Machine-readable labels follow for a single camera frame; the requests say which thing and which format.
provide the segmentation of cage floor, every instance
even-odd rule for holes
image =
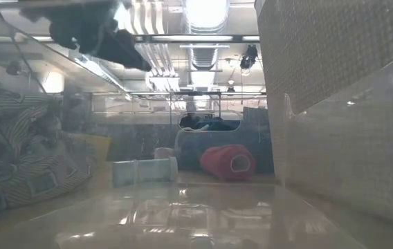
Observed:
[[[0,248],[393,248],[393,224],[269,176],[112,189],[110,166],[78,191],[0,214]]]

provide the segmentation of striped fabric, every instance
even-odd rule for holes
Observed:
[[[91,176],[93,147],[58,129],[59,105],[0,84],[0,210],[53,198]]]

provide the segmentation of red tube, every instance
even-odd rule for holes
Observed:
[[[256,169],[256,161],[243,145],[224,145],[207,149],[200,160],[201,167],[222,180],[244,181]]]

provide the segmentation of textured plastic panel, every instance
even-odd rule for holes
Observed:
[[[296,113],[393,60],[393,0],[267,0],[258,26],[267,93]]]
[[[393,219],[393,62],[298,115],[268,103],[280,178]]]

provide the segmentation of wire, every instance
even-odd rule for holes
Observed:
[[[20,58],[23,60],[24,64],[28,67],[30,76],[36,81],[36,83],[38,84],[38,86],[42,89],[43,93],[47,94],[47,92],[46,92],[46,90],[44,89],[42,83],[41,83],[41,82],[38,80],[38,78],[35,76],[35,74],[34,74],[32,68],[30,67],[30,65],[29,65],[29,63],[28,63],[28,61],[27,61],[27,59],[24,57],[23,52],[21,51],[20,47],[18,46],[18,43],[17,43],[17,41],[15,40],[15,35],[14,35],[13,27],[4,19],[3,14],[1,14],[1,11],[0,11],[0,19],[1,19],[2,22],[8,27],[10,38],[11,38],[11,40],[12,40],[12,42],[13,42],[15,48],[18,50],[18,53],[19,53]]]
[[[261,69],[263,70],[263,72],[264,72],[264,67],[263,67],[263,64],[261,63],[261,60],[262,60],[262,56],[261,56],[261,59],[257,56],[257,59],[258,59],[258,62],[259,62],[259,65],[261,66]]]
[[[241,92],[244,93],[244,85],[243,85],[243,74],[241,74]],[[244,96],[241,94],[241,105],[243,105],[243,98]]]
[[[238,62],[241,61],[241,57],[242,57],[242,56],[243,56],[243,55],[240,55],[240,56],[239,56],[239,58],[237,59]],[[232,79],[233,73],[234,73],[236,70],[237,70],[237,66],[235,65],[235,67],[233,68],[232,73],[230,74],[228,80],[231,80],[231,79]]]

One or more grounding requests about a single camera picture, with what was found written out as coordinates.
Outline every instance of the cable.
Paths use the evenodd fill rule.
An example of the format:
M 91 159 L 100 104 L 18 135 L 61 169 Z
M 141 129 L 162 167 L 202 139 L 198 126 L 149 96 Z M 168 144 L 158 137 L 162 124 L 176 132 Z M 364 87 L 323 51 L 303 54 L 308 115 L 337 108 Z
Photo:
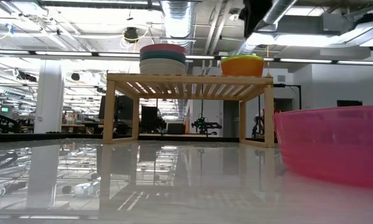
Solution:
M 8 26 L 7 27 L 7 33 L 3 37 L 0 37 L 0 40 L 5 39 L 10 33 L 11 33 L 11 26 Z
M 138 38 L 135 38 L 135 39 L 129 39 L 129 38 L 126 38 L 125 35 L 124 35 L 125 32 L 126 32 L 126 30 L 124 30 L 124 31 L 123 31 L 123 38 L 124 38 L 125 40 L 129 40 L 129 41 L 137 41 L 137 40 L 139 40 L 140 38 L 145 37 L 146 34 L 148 34 L 149 30 L 150 30 L 150 27 L 146 29 L 146 32 L 145 32 L 141 37 L 138 37 Z

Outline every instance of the pink plastic bowl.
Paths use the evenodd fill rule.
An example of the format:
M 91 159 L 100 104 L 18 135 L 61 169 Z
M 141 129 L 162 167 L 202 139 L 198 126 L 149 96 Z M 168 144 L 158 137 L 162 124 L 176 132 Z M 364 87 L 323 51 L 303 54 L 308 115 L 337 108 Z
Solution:
M 274 115 L 281 155 L 301 175 L 373 187 L 373 106 Z

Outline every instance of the orange bowl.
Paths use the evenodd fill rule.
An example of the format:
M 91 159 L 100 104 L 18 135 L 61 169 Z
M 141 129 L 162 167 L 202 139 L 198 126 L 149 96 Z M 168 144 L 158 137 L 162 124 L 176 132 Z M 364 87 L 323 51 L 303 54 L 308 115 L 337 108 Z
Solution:
M 264 60 L 255 55 L 238 55 L 221 60 L 223 75 L 262 76 Z

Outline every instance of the reflective table surface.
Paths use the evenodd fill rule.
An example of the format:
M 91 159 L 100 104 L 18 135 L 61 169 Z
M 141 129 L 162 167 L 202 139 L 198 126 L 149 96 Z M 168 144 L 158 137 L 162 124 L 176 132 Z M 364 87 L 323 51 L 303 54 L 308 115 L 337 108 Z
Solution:
M 0 223 L 373 223 L 372 189 L 294 174 L 278 149 L 65 139 L 7 154 Z

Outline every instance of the wooden shelf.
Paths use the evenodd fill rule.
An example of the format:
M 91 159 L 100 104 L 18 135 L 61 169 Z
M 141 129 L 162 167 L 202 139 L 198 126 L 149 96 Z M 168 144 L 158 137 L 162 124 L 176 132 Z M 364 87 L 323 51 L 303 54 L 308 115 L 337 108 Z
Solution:
M 105 125 L 103 142 L 115 144 L 112 139 L 115 90 L 134 100 L 132 141 L 138 138 L 139 99 L 185 100 L 237 100 L 240 102 L 240 142 L 245 140 L 245 104 L 265 94 L 265 143 L 259 146 L 273 147 L 273 78 L 235 77 L 219 75 L 148 75 L 111 73 L 107 75 Z

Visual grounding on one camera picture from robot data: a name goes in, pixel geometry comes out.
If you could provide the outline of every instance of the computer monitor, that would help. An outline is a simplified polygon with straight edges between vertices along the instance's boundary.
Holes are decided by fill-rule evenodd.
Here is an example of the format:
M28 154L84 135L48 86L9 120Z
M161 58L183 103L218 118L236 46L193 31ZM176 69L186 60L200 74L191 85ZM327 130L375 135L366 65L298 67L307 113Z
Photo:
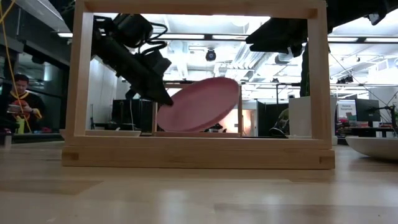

- TASK ITEM
Would you transcribe each of the entries exactly, skipping the pictures?

- EXERCISE RESULT
Machine-readable labels follow for a single camera frame; the requests say which thing and which format.
provide the segmentation of cage floor, every instance
even-odd rule for holes
image =
Observed:
[[[0,248],[393,248],[393,224],[269,176],[112,189],[110,166],[78,191],[0,214]]]

provide the segmentation of striped fabric, every instance
even-odd rule for holes
Observed:
[[[91,176],[93,147],[58,129],[59,105],[0,84],[0,210],[53,198]]]

provide the segmentation of red tube, every instance
even-odd rule for holes
Observed:
[[[256,169],[256,161],[243,145],[224,145],[207,149],[200,160],[201,167],[222,180],[244,181]]]

provide the segmentation of textured plastic panel, every instance
even-odd rule for holes
Observed:
[[[296,113],[393,60],[393,0],[267,0],[258,26],[267,93]]]
[[[393,219],[393,62],[298,115],[268,103],[280,178]]]

provide the segmentation of wire, every instance
even-odd rule for holes
Observed:
[[[20,58],[23,60],[24,64],[28,67],[30,76],[36,81],[36,83],[38,84],[38,86],[42,89],[43,93],[47,94],[47,92],[46,92],[46,90],[44,89],[42,83],[41,83],[41,82],[38,80],[38,78],[35,76],[35,74],[34,74],[32,68],[30,67],[30,65],[29,65],[29,63],[28,63],[28,61],[27,61],[27,59],[24,57],[23,52],[21,51],[20,47],[18,46],[18,43],[17,43],[17,41],[15,40],[15,35],[14,35],[13,27],[4,19],[3,14],[1,14],[1,11],[0,11],[0,19],[1,19],[2,22],[8,27],[10,38],[11,38],[11,40],[12,40],[12,42],[13,42],[15,48],[18,50],[18,53],[19,53]]]
[[[261,69],[263,70],[263,72],[264,72],[264,67],[263,67],[263,64],[261,63],[261,60],[262,60],[262,56],[261,56],[261,59],[257,56],[257,59],[258,59],[258,62],[259,62],[259,65],[261,66]]]
[[[241,92],[244,93],[244,85],[243,85],[243,74],[241,74]],[[244,96],[241,94],[241,105],[243,105],[243,98]]]
[[[238,62],[241,61],[241,57],[242,57],[242,56],[243,56],[243,55],[240,55],[240,56],[239,56],[239,58],[237,59]],[[232,79],[233,73],[234,73],[236,70],[237,70],[237,66],[235,65],[235,67],[233,68],[232,73],[230,74],[228,80],[231,80],[231,79]]]

One or more grounding requests about a single camera picture, with what was found written out as coordinates.
Outline every instance of the cable.
Paths use the evenodd fill rule.
An example of the format:
M 91 159 L 100 104 L 18 135 L 61 169 Z
M 141 129 L 162 167 L 202 139 L 198 126 L 149 96 Z M 168 144 L 158 137 L 162 124 L 176 132 Z M 364 87 L 323 51 L 303 54 L 308 115 L 337 108 Z
Photo:
Solution:
M 8 26 L 7 27 L 7 33 L 3 37 L 0 37 L 0 40 L 5 39 L 10 33 L 11 33 L 11 26 Z
M 138 38 L 135 38 L 135 39 L 129 39 L 129 38 L 126 38 L 125 35 L 124 35 L 125 32 L 126 32 L 126 30 L 124 30 L 124 31 L 123 31 L 123 38 L 124 38 L 125 40 L 129 40 L 129 41 L 137 41 L 137 40 L 139 40 L 140 38 L 145 37 L 146 34 L 148 34 L 149 30 L 150 30 L 150 27 L 146 29 L 146 32 L 145 32 L 141 37 L 138 37 Z

Outline every instance of the pink plastic bowl.
Paths use the evenodd fill rule.
An example of the format:
M 91 159 L 100 104 L 18 135 L 61 169 Z
M 141 129 L 162 167 L 202 139 L 198 126 L 149 96 Z M 168 144 L 158 137 L 162 124 L 176 132 Z M 364 87 L 323 51 L 303 54 L 308 115 L 337 108 Z
Solution:
M 274 115 L 281 155 L 301 175 L 373 187 L 373 106 Z

Outline every instance of the orange bowl.
Paths use the evenodd fill rule.
An example of the format:
M 91 159 L 100 104 L 18 135 L 61 169 Z
M 141 129 L 162 167 L 202 139 L 198 126 L 149 96 Z M 168 144 L 158 137 L 162 124 L 176 132 Z M 364 87 L 323 51 L 303 54 L 308 115 L 337 108 Z
Solution:
M 264 60 L 255 55 L 238 55 L 221 60 L 223 75 L 262 76 Z

Outline every instance of the reflective table surface.
Paths use the evenodd fill rule.
An example of the format:
M 91 159 L 100 104 L 18 135 L 61 169 Z
M 141 129 L 162 167 L 202 139 L 198 126 L 149 96 Z M 168 144 L 158 137 L 162 124 L 176 132 Z M 364 87 L 323 51 L 303 54 L 308 115 L 337 108 Z
Solution:
M 0 223 L 373 223 L 372 189 L 294 174 L 278 149 L 65 139 L 7 154 Z

Outline every instance of the wooden shelf.
Paths use the evenodd fill rule.
An example of the format:
M 91 159 L 100 104 L 18 135 L 61 169 Z
M 141 129 L 162 167 L 202 139 L 198 126 L 149 96 Z M 168 144 L 158 137 L 162 124 L 176 132 Z M 364 87 L 323 51 L 303 54 L 308 115 L 337 108 Z
Solution:
M 105 125 L 103 142 L 115 144 L 112 139 L 115 90 L 134 100 L 132 141 L 138 138 L 139 99 L 185 100 L 237 100 L 240 102 L 240 142 L 245 140 L 245 104 L 265 94 L 265 143 L 259 146 L 273 147 L 273 78 L 235 77 L 219 75 L 148 75 L 111 73 L 107 75 Z

Visual grounding on one camera picture from robot data: a name goes in, pixel geometry comes out.
If you could provide the outline of every instance of the computer monitor, that would help. An outline is a simplified polygon with straight edges between vertices along the instance's boundary.
Holes are decided by fill-rule evenodd.
Here is an example of the format:
M28 154L84 135L48 86L9 120Z
M161 58L183 103L218 118L236 46L193 31ZM176 69L186 60L200 74L191 85ZM327 130L375 135L366 65L298 67L307 113Z
Photo:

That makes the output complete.